Michel Serres is a ‘voyager’ between the arts and the sciences, and a thinker for whom voyaging is invention. Invention is also called ‘translation’, ‘communication’ and ‘metaphor’. By way of introduction to Serres’s simultaneously philosophical, scientific and poetic work, we will refer to a nodal event in the history of science: thermodynamics, and the consequent transcending of the closed system of Newtonian mechanics. To transcend the closed system is, for Serres, to fuel invention. But first, we look briefly at Serres the voyager.

In his work over the decade, 1996–2006, Serres has pursued his insight that voyaging, as the ‘in-between’, or ‘third’ element, the element of communication – and indeed, communication itself – is what renders all boundaries permeable. The third element (cf. the Le Tiers-instruit (Serres 1997) – The Educated Third) is a metaphor, but its incarnation is multiple – at one time an angel, at another, the Harlequin, at still another, the atlas of the world. Whatever it is, the in-between element facilitates communication between what can be utterly diverse elements, be these spatial, as with the example of the discovery of the North-West passage and the connection between the local and the global via an atlas, or temporal, as when Lucretius is brought forth to reveal insights about modern science, or they can be cultural, which is both spatial and temporal, as when languages are translated. In his writing on the dilemmas faced by humanity in the twenty-first century, Serres has made recourse to the idea and practice of narrative as a way of constituting a common pool of knowledge for the whole of humanity (see Serres 2006).

The Sciences

In 1824, a French army engineer, Sadi Carnot drew attention to the fact that in the steam-engine heat flowed from a high-temperature region (the boiler) to a low-temperature region (the condenser). Although Carnot incorrectly concluded that no energy was lost from the system, he did appreciate that the more efficient the system, the less the energy required for its operation, and that it was the difference in the temperature between the boiler and the condenser which produced energy. Carnot’s work ended prematurely when he died at the age of 36. A number of people like Hermann Helmholtz and Rudolf Clausius in Germany, and William Thompson (Lord Kelvin), in Glasgow, further developed Carnot’s work, with the result that in 1865, Clausius coined the term ‘entropy’ for the heat lost from any mechanical system. The era of thermodynamics had arrived. Its first and second laws are, respectively, that ‘The energy of the world remains constant’, and that ‘The entropy of the world tends to a maximum’.1 Entropy is also the tendency towards disorder in a system.

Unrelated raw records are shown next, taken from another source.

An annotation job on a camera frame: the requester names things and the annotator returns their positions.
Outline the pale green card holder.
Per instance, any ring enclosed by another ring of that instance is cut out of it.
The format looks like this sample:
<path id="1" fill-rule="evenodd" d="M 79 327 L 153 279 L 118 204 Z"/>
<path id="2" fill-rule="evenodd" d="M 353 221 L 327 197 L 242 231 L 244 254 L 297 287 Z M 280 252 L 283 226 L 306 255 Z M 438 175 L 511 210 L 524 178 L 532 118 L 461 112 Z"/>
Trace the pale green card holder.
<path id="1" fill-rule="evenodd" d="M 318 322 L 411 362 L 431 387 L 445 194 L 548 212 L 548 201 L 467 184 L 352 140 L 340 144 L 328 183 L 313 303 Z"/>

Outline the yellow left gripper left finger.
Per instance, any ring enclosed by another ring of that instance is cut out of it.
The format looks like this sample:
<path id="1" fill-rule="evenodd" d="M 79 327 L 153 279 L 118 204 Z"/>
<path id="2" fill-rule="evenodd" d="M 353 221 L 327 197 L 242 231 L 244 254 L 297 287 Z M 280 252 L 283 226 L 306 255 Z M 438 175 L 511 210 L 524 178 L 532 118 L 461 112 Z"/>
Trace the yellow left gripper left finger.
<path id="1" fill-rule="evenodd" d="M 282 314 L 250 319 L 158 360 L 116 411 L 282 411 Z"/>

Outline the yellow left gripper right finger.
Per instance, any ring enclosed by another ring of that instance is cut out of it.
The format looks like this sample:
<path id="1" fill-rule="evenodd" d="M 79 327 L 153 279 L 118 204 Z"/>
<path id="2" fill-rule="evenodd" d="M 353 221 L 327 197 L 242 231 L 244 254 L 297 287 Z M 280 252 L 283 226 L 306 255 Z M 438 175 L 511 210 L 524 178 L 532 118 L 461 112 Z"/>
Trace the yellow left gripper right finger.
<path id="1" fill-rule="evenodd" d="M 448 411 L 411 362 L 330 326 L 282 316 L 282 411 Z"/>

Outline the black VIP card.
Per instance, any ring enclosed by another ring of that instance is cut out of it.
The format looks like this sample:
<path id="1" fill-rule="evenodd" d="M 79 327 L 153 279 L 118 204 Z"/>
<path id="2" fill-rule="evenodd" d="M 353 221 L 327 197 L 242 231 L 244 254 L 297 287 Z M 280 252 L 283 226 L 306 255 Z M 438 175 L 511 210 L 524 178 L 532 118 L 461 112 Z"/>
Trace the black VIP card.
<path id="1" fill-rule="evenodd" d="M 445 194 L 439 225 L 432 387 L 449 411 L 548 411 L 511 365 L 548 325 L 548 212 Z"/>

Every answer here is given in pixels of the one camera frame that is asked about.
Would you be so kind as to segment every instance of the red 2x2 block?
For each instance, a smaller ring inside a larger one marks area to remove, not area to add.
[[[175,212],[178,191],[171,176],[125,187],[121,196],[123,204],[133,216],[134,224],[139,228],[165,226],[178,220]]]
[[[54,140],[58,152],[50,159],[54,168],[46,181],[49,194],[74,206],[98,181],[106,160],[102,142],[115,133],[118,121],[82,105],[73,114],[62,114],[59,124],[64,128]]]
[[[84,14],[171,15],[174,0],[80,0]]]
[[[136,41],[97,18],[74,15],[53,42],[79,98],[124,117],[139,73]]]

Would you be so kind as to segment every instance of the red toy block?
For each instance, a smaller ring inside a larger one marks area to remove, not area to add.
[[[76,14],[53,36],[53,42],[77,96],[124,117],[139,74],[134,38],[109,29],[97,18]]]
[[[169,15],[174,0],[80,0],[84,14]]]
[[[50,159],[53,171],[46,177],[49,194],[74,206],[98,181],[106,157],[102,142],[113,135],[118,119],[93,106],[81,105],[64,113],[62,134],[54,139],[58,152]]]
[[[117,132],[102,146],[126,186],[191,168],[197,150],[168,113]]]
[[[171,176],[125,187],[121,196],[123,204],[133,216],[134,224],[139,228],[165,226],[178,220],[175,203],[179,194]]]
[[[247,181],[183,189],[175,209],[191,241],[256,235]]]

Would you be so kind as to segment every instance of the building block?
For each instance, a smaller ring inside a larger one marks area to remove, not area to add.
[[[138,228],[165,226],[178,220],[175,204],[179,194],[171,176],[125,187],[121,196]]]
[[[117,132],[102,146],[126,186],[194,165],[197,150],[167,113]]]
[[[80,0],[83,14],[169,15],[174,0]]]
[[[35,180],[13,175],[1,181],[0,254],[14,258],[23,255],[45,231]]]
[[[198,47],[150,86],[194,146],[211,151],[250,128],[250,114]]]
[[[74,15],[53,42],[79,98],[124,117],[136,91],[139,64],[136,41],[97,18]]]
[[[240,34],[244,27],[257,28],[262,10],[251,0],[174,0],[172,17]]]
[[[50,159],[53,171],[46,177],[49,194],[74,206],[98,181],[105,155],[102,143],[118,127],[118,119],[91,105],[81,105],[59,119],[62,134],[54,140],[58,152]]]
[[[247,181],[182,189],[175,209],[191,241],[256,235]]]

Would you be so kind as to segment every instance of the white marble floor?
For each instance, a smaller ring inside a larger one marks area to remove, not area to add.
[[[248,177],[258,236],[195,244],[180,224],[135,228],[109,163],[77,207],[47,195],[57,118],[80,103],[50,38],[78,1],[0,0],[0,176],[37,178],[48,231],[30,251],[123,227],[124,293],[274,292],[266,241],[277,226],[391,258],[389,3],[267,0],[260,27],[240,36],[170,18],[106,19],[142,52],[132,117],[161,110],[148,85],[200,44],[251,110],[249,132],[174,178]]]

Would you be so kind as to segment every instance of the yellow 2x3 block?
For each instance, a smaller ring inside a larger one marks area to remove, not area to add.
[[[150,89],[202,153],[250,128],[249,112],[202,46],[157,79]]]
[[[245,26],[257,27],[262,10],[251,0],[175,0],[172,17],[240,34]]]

Of interest here with respect to Serres is the difference between a simple mechanical notion of energy, and that of thermodynamics. In Newton’s mechanical model, no energy in principle is lost from the system: the mechanics of the system are reversible. There are in principle no chance effects. ‘According to the second law of thermodynamics . . . the unidirectional motion of [a] projectile would be continuously transformed by the frictional resistance of the air into heat, that is, into random, disorderly motions of the molecules of the air and the projectile’ (Mason 1962: 496).

This randomness, or disorder – as in the unstable borders of a cloud, or in the effects of steam, or in the movement of the tides – is only now being taken in charge by chaos theory. Prior to this, stochastics – the theory of randomness – like the theory of probability developed principles aimed at explaining disorderly phenomena.

From this brief outline we note that a Newtonian mechanical system is a system of reversibility: time in it is reversible. With the thermodynamic system, contingency and chance predominate, making it a system of irreversible time. To give a sociological twist to this, we can note that Bourdieu has called the logic of practice the logic of irreversible time.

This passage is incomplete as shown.